__Exercise directions__.
Go through the data below. List every line that holds the word "black".

__Input__.
■ ■ ■ ■

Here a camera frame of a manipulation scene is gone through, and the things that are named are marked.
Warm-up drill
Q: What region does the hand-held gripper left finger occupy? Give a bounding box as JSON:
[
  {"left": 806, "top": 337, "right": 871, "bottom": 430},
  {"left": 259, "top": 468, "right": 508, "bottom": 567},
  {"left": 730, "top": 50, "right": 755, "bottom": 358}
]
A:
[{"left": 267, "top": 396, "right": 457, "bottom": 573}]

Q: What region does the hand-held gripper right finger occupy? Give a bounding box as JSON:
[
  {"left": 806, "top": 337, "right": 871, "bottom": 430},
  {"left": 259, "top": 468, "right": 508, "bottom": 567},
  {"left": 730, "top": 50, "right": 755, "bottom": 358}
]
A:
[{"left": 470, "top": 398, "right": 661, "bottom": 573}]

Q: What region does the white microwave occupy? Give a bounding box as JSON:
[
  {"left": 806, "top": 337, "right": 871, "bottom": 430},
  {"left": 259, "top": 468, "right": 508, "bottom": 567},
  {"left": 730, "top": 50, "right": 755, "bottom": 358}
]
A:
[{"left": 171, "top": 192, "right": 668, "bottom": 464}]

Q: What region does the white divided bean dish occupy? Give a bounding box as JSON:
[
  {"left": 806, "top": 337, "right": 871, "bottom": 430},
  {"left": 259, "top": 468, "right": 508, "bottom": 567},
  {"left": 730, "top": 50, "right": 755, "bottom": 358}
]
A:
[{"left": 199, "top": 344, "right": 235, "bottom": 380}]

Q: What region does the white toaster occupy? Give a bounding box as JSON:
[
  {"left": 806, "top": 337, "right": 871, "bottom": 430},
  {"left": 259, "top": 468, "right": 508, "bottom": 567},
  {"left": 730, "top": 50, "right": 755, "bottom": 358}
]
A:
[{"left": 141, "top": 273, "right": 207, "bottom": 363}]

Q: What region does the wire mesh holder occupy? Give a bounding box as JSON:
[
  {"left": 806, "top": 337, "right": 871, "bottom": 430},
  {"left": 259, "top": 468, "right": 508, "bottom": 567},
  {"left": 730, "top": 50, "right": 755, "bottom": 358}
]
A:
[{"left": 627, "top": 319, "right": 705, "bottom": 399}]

■ ■ ■ ■

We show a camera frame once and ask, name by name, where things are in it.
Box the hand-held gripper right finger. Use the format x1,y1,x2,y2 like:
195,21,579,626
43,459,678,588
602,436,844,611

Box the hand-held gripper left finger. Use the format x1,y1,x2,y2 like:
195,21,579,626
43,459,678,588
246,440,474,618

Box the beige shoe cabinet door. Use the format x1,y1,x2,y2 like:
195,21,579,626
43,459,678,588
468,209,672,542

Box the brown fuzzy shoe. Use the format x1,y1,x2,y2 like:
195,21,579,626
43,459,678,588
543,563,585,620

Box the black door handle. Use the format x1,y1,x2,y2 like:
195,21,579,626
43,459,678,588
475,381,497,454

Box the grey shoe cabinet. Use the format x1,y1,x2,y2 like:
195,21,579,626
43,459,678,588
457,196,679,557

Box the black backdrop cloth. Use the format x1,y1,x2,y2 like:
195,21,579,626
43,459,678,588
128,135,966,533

■ ■ ■ ■

__Result for this exercise__.
Box the black door handle. Use the format x1,y1,x2,y2 like:
Box the black backdrop cloth. Use the format x1,y1,x2,y2 like:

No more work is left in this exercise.